The lines to be extracted run from the start of the listing through the line containing "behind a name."; copy them exactly and nothing else.
=== Section Start ===
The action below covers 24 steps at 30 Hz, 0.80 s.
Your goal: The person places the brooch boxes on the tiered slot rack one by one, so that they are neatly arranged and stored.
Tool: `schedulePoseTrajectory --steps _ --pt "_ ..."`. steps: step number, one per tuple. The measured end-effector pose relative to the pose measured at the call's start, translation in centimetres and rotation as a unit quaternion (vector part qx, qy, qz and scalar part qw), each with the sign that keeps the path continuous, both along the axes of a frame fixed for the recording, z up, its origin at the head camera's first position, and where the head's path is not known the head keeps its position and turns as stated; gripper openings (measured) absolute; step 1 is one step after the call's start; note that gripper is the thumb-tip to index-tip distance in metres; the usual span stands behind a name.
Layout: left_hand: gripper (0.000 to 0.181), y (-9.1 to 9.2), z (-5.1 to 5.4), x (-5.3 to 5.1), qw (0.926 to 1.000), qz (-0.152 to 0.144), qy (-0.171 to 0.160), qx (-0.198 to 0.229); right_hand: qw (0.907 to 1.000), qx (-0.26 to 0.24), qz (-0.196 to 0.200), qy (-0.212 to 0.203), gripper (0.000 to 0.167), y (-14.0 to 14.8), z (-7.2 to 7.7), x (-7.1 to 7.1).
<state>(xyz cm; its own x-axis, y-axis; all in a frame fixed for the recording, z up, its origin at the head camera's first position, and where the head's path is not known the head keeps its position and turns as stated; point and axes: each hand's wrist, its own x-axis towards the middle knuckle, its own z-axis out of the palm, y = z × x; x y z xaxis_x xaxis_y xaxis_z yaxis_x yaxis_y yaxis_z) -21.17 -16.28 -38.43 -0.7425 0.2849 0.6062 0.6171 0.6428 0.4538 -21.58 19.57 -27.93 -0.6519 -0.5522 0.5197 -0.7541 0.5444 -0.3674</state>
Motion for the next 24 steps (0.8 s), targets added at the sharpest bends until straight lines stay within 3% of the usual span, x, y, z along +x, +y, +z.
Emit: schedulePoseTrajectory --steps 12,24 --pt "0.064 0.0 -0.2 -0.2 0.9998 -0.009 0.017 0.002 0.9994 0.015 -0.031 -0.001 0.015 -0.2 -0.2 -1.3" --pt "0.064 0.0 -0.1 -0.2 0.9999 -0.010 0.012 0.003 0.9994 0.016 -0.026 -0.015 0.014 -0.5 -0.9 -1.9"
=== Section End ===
→ **Task result**:
The action below covers 24 steps at 30 Hz, 0.80 s.
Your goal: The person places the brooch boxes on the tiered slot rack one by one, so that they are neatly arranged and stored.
Tool: `schedulePoseTrajectory --steps _ --pt "_ ..."`. steps: step number, one per tuple. The measured end-effector pose relative to the pose measured at the call's start, translation in centimetres and rotation as a unit quaternion (vector part qx, qy, qz and scalar part qw), each with the sign that keeps the path continuous, both along the axes of a frame fixed for the recording, z up, its origin at the head camera's first position, and where the head's path is not known the head keeps its position and turns as stated; gripper openings (measured) absolute; step 1 is one step after the call's start; note that gripper is the thumb-tip to index-tip distance in metres; the usual span stands behind a name.

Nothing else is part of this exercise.